He stared at her. “You realise that’s the second time your favourite memory is you alone in a room doing very little.”
“Is that a problem?” she asked defensively.
“It’s… illuminating.”
“What’s that supposed to mean?”
“It means,” he said slowly, “that peace, for you, has always been the absence of obligation. The absence of noise. Of demands. Of people needing you.” His gaze softened, just a fraction. “And yet here you are. Still collecting broken systems and broken people like projects.”
“I don’t—”
“You do,” he said calmly. “You can’t help it. It’s who you are.”
She glared at him. “And you? You don’t collect anything? No projects? No people?”
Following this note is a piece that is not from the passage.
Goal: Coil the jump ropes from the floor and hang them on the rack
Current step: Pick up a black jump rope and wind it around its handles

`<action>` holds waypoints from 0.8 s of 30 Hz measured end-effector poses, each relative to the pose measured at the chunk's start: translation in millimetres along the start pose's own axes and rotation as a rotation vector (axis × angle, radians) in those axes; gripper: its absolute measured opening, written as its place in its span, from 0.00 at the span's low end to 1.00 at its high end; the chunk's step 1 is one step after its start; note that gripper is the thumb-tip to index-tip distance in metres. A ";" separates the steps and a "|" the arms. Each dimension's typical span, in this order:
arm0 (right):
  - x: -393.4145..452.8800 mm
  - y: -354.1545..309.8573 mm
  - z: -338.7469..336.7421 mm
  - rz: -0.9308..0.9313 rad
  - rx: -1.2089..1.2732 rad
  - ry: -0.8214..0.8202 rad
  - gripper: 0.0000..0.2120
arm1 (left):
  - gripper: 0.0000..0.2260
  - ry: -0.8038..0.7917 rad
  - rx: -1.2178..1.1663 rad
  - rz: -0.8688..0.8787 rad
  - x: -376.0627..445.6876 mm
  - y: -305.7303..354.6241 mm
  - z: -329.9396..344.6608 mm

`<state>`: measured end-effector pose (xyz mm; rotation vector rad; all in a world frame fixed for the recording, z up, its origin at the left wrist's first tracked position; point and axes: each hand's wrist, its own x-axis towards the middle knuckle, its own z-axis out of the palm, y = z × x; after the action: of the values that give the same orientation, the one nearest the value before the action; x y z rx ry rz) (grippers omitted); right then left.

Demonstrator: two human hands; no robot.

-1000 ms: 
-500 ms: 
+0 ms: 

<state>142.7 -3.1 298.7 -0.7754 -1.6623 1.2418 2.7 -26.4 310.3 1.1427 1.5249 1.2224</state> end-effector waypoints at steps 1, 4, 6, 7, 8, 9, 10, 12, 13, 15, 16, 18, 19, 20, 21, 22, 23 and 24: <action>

“No,” he said, a little too quickly.
“Liar.”
He smirked. “Concussion, remember? You can’t trust your perception.”
She huffed. “You’re impossible.”
“So you keep telling me.”
She looked at him across the board.
“Fine,” she said suddenly. “Favourite Hogwarts memory of me.”
He choked. Actually choked.
“Merlin, Granger, your ego.”
“You already gave me one,” she said briskly. “The punch-gate. There must be more.”
“There must be?” he echoed.
“Yes. I refuse to believe you only noticed me twice in six years."
Theo’s mouth curved in pure wickedness. “I never said I only noticed you twice.”
Her eyes narrowed. “Explain.”
He leaned forward, resting his elbows on the table. “There was a Potions class,” he said. “Slug Club era.”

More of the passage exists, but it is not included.